Ein neues Land, neue Leute, neue Ansichten, eine andere Arbeitsatmosphäre und nicht zu vergessen eine andere Sprache. In diesem Artikel gebe ich euch einen kleinen Einblick in die Arbeitswelt der Niederlassung London.

Selbstverständlich ist es aufregend in eine neue Abteilung zu kommen. Wenn man bereits in einigen Abteilungen in Hannover und Braunschweig eingesetzt war, hat man einen Eindruck bekommen, welche Abläufe zu erwarten sind und wie die Kollegen untereinander zusammenarbeiten. Wie sieht das jedoch in einem anderen Land aus?
Um die Antwort vorwegzunehmen: Anders. Das heißt jedoch auf keinen Fall, dass dies negativ zu verstehen ist, ganz im Gegenteil. An meinem ersten Tag, musste ich mich zuerst orientieren und war lieber etwas zu früh als etwas zu spät auf den Beinen. Der Empfang war sehr herzlich und mir wurden in einem „Auftaktgespräch“ und Rundgang alle Kolleginnen und Kollegen in dem Großraumbüro vorgestellt. Wenn man das Wort Großraumbüro hört, denkt man vielleicht an laute Gespräche oder Telefonate. Es wurde natürlich viel gesprochen, jedoch alles in einer sehr rücksichtsvollen Lautstärke. Durch die fehlenden Bürowände ist der Austausch zwischen den Abteilungen sehr direkt und effizient. Bei lauteren Gesprächen, Diskussionen, Meetings oder Telefonkonferenzen, stehen diverse Räume zur Verfügung, die flexibel oder auch fest im Voraus geplant, genutzt werden können.

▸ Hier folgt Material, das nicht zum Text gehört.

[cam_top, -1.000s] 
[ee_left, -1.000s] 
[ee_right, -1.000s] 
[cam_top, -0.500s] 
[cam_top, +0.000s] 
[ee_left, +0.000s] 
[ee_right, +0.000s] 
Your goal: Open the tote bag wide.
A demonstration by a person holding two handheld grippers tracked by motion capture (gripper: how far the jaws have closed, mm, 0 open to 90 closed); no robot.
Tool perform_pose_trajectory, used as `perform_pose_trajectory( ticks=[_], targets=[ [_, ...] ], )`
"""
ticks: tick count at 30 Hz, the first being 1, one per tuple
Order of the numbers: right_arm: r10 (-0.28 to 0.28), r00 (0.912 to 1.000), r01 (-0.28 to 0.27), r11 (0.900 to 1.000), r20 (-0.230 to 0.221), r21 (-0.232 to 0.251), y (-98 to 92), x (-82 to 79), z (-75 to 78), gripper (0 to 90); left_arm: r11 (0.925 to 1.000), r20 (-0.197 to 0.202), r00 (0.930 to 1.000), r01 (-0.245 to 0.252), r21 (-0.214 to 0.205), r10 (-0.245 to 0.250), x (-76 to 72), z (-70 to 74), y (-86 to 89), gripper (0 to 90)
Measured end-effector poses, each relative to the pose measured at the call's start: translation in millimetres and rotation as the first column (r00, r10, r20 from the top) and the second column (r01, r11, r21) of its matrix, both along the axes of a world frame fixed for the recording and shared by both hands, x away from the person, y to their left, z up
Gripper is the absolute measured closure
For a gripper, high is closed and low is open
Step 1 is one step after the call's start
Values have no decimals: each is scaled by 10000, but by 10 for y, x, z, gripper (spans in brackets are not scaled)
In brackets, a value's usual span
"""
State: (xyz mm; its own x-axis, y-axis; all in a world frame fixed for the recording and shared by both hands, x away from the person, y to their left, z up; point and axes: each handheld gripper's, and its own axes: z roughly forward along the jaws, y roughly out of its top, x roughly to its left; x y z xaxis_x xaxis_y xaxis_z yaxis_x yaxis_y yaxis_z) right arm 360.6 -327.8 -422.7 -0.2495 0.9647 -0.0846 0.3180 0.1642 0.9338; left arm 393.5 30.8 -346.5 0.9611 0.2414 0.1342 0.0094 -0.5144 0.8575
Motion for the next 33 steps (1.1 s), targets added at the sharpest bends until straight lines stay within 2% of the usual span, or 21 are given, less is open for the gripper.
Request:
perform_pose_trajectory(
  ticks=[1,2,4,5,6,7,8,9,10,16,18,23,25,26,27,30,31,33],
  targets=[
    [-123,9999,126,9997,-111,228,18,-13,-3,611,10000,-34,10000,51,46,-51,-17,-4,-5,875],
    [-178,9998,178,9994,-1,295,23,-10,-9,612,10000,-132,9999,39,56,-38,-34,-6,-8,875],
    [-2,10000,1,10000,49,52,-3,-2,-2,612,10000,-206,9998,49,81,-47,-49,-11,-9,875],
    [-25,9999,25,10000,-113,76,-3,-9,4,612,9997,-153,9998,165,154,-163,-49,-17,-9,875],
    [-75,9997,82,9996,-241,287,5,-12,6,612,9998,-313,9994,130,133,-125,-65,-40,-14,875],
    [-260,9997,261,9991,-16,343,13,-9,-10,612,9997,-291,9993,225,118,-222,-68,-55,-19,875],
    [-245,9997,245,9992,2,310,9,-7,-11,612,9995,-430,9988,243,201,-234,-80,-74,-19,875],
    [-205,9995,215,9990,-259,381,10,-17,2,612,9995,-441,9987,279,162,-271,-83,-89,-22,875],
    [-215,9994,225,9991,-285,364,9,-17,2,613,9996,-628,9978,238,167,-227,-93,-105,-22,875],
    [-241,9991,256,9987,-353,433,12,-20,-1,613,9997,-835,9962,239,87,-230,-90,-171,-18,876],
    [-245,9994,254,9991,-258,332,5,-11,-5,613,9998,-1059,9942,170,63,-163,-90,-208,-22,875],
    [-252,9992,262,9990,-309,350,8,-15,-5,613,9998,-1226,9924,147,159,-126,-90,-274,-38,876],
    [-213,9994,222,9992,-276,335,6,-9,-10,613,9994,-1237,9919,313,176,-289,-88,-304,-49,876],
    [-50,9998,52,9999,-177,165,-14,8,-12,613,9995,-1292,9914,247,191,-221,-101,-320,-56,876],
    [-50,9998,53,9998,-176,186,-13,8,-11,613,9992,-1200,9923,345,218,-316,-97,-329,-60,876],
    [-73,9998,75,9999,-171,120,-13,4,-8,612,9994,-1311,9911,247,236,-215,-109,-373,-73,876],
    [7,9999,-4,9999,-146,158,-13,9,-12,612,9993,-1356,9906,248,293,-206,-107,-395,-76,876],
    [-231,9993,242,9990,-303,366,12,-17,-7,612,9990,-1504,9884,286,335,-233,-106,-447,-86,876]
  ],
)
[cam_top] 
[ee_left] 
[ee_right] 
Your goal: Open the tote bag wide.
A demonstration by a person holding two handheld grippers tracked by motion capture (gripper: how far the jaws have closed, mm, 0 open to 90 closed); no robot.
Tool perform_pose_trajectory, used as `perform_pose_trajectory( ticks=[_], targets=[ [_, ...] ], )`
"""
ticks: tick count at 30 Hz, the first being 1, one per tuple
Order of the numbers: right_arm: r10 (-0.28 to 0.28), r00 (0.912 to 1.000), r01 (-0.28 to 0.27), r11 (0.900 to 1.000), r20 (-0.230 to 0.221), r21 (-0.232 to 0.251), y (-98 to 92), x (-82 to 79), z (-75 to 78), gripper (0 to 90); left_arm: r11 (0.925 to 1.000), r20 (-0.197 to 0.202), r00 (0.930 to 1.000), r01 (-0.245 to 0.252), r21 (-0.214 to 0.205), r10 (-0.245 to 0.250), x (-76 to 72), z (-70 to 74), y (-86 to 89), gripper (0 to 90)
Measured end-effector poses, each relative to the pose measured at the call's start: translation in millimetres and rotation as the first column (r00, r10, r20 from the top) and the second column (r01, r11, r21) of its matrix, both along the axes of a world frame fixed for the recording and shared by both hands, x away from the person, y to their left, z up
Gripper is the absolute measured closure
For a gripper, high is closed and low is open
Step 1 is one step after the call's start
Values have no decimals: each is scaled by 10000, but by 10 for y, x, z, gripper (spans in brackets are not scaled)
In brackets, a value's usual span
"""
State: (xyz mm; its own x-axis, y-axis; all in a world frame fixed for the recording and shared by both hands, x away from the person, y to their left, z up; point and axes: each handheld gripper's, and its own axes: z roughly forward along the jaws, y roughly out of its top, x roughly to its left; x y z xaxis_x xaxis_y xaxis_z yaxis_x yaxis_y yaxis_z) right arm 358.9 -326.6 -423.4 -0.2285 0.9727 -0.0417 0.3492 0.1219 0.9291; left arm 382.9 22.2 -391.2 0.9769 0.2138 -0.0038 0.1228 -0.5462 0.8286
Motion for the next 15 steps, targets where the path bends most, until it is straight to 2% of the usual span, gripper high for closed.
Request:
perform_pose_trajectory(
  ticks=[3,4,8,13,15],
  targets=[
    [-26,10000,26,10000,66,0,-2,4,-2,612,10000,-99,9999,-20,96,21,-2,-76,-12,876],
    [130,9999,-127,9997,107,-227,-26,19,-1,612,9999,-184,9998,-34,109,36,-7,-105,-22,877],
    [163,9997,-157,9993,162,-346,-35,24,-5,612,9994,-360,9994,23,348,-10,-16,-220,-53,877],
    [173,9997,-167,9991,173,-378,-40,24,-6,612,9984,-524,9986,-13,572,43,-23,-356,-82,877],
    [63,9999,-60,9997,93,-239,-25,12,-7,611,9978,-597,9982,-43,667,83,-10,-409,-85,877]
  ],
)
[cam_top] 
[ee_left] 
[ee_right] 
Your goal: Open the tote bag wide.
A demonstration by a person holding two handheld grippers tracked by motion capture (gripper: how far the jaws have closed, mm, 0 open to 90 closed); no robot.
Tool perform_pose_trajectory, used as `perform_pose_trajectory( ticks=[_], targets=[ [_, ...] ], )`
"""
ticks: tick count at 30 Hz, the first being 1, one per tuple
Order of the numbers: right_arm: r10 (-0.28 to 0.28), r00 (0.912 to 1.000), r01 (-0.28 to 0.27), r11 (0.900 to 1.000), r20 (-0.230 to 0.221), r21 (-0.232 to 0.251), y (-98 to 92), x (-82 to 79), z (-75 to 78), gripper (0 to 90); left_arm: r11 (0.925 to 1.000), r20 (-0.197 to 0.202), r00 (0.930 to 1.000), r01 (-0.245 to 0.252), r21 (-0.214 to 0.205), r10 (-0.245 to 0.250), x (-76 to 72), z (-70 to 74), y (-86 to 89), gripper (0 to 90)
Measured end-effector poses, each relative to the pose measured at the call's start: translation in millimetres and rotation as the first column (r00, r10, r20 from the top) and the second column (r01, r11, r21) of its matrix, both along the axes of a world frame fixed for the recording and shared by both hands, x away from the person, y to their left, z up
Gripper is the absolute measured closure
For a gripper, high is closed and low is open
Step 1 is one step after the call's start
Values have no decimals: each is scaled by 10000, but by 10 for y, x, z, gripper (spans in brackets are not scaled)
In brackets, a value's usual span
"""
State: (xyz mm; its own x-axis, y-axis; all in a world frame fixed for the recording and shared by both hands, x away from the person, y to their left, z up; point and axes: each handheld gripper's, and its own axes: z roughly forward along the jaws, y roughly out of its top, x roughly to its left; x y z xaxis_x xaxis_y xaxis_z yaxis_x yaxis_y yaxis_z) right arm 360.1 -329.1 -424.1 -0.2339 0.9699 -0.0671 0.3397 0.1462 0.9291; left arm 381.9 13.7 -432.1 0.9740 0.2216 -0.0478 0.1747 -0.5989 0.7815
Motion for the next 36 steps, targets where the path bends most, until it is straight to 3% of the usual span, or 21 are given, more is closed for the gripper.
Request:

Durch unser Headoffice in Hannover, sind auch deutschsprachige Kollegen hier vor Ort, die bei Nachfragen zu spezifischem Fachvokabular einem zur Seite stehen können. Trotzdem profitiert die Arbeit im Structured Finance Europe (SF) auch grade durch die verschiedenen Charaktere, Nationalitäten und über 7 verschiedenen Sprachen - wobei jeder die englische Sprache beherrscht. Dabei haben die Beschäftigten verschiedene Arbeitsweisen und Ansichten auf die Projekte und den Workflow. Über die Jahre konnten sich die Mitarbieterinnen und Mitarbeiter sehr gut aufeinander abstimmen, wodurch die Abteilung SF hier in London stark wachsen konnte. Natürlich darf auch der Spaß nach der Arbeit nicht fehlen. So haben Veranstaltungen, wie Geburtstagsfeiern oder Kartfahren stattgefunden, bei denen auch Trainees, Azubis oder Praktikanten gerne gesehen wurden. An den Wochenenden blieb einem, neben den üblichen Arbeiten in der Praxisphase für die Fachhochschule/Ausbildung, auch Zeit, um die Stadt, mit seinen vielen Sehenswürdigkeiten, zu erkunden. Insgesamt also eine sehr eindrucksvolle und lehrreiche Erfahrung, mal abseits des großen Headoffices zu arbeiten.